[DATA EXTRACT — start]

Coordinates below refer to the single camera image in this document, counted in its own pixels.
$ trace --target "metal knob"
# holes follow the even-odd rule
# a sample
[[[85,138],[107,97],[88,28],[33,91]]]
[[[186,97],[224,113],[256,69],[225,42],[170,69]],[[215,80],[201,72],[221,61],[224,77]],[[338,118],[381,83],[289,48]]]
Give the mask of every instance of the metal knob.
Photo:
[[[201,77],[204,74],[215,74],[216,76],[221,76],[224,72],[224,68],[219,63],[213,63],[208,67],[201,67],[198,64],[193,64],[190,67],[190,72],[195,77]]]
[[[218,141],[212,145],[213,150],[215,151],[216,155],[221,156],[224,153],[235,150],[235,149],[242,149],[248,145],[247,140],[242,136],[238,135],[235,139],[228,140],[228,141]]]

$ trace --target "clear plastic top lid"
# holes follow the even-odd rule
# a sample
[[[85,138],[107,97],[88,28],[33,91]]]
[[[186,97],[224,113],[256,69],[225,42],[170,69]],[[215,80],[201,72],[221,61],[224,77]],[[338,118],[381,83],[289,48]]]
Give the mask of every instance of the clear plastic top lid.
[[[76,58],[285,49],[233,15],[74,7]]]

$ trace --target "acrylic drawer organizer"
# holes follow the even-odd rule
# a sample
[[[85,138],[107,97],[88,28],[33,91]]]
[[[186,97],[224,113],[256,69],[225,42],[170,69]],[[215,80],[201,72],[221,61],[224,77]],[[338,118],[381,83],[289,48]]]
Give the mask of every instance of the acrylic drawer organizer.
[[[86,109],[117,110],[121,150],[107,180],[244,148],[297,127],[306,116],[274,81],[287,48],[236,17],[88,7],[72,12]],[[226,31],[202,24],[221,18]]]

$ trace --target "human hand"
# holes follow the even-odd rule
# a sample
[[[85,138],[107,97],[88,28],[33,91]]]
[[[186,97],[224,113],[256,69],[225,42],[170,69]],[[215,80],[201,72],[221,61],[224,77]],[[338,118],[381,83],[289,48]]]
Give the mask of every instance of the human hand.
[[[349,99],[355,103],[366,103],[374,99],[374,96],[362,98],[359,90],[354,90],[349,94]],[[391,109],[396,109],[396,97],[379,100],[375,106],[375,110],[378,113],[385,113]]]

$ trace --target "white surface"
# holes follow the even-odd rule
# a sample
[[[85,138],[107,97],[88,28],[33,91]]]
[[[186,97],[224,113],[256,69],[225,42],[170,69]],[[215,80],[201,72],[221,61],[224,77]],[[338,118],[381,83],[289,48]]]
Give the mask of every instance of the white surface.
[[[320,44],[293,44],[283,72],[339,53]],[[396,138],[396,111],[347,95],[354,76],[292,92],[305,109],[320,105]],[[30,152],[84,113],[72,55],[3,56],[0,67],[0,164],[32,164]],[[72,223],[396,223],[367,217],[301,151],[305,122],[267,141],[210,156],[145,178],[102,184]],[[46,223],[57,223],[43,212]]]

[DATA EXTRACT — finish]

Every line of the data above should be retyped precisely.

**EXERCISE SOLUTION**
Coordinates below refer to the single camera image in this document, counted in its own pixels.
$ trace --target "metal knob"
# holes follow the even-odd rule
# a sample
[[[85,138],[107,97],[88,28],[33,91]]]
[[[186,97],[224,113],[256,69],[225,42],[170,69]],[[215,80],[201,72],[221,61],[224,77]],[[338,118],[381,83],[289,48]]]
Give the mask of every instance of the metal knob.
Photo:
[[[201,77],[204,74],[215,74],[216,76],[221,76],[224,72],[224,68],[219,63],[213,63],[208,67],[201,67],[198,64],[193,64],[190,67],[190,72],[195,77]]]
[[[218,141],[212,145],[213,150],[215,151],[216,155],[221,156],[224,153],[235,150],[235,149],[242,149],[248,145],[247,140],[242,136],[238,135],[235,139],[228,140],[228,141]]]

$ trace --target "clear plastic top lid"
# holes follow the even-odd rule
# a sample
[[[85,138],[107,97],[88,28],[33,91]]]
[[[186,97],[224,113],[256,69],[225,42],[170,69]],[[215,80],[201,72],[221,61],[224,77]],[[338,118],[381,83],[289,48]]]
Give the mask of every instance of the clear plastic top lid.
[[[76,58],[285,49],[233,15],[74,7]]]

$ trace --target "acrylic drawer organizer"
# holes follow the even-odd rule
# a sample
[[[85,138],[107,97],[88,28],[33,91]]]
[[[186,97],[224,113],[256,69],[225,42],[170,69]],[[215,80],[201,72],[221,61],[224,77]],[[338,118],[381,83],[289,48]]]
Give the mask of every instance of the acrylic drawer organizer.
[[[86,109],[117,110],[121,150],[107,180],[244,148],[297,127],[306,116],[274,81],[287,48],[236,17],[88,7],[72,12]],[[226,31],[202,24],[221,18]]]

$ trace --target "human hand"
# holes follow the even-odd rule
# a sample
[[[85,138],[107,97],[88,28],[33,91]]]
[[[186,97],[224,113],[256,69],[225,42],[170,69]],[[215,80],[201,72],[221,61],[224,77]],[[338,118],[381,83],[289,48]]]
Give the mask of every instance of the human hand.
[[[349,99],[355,103],[366,103],[374,99],[374,96],[362,98],[359,90],[354,90],[349,94]],[[391,109],[396,109],[396,97],[379,100],[375,106],[375,110],[378,113],[385,113]]]

$ trace --target "white surface"
# holes follow the even-odd rule
# a sample
[[[85,138],[107,97],[88,28],[33,91]]]
[[[186,97],[224,113],[256,69],[225,42],[170,69]],[[215,80],[201,72],[221,61],[224,77]],[[338,118],[381,83],[289,48]]]
Give the mask of every instance of the white surface.
[[[320,44],[293,44],[283,72],[339,53]],[[396,138],[396,111],[347,95],[354,76],[292,92],[305,109],[320,105]],[[30,152],[84,113],[72,55],[3,56],[0,67],[0,164],[32,164]],[[72,223],[396,223],[367,217],[301,151],[305,122],[267,141],[210,156],[145,178],[102,184]],[[46,223],[57,223],[43,212]]]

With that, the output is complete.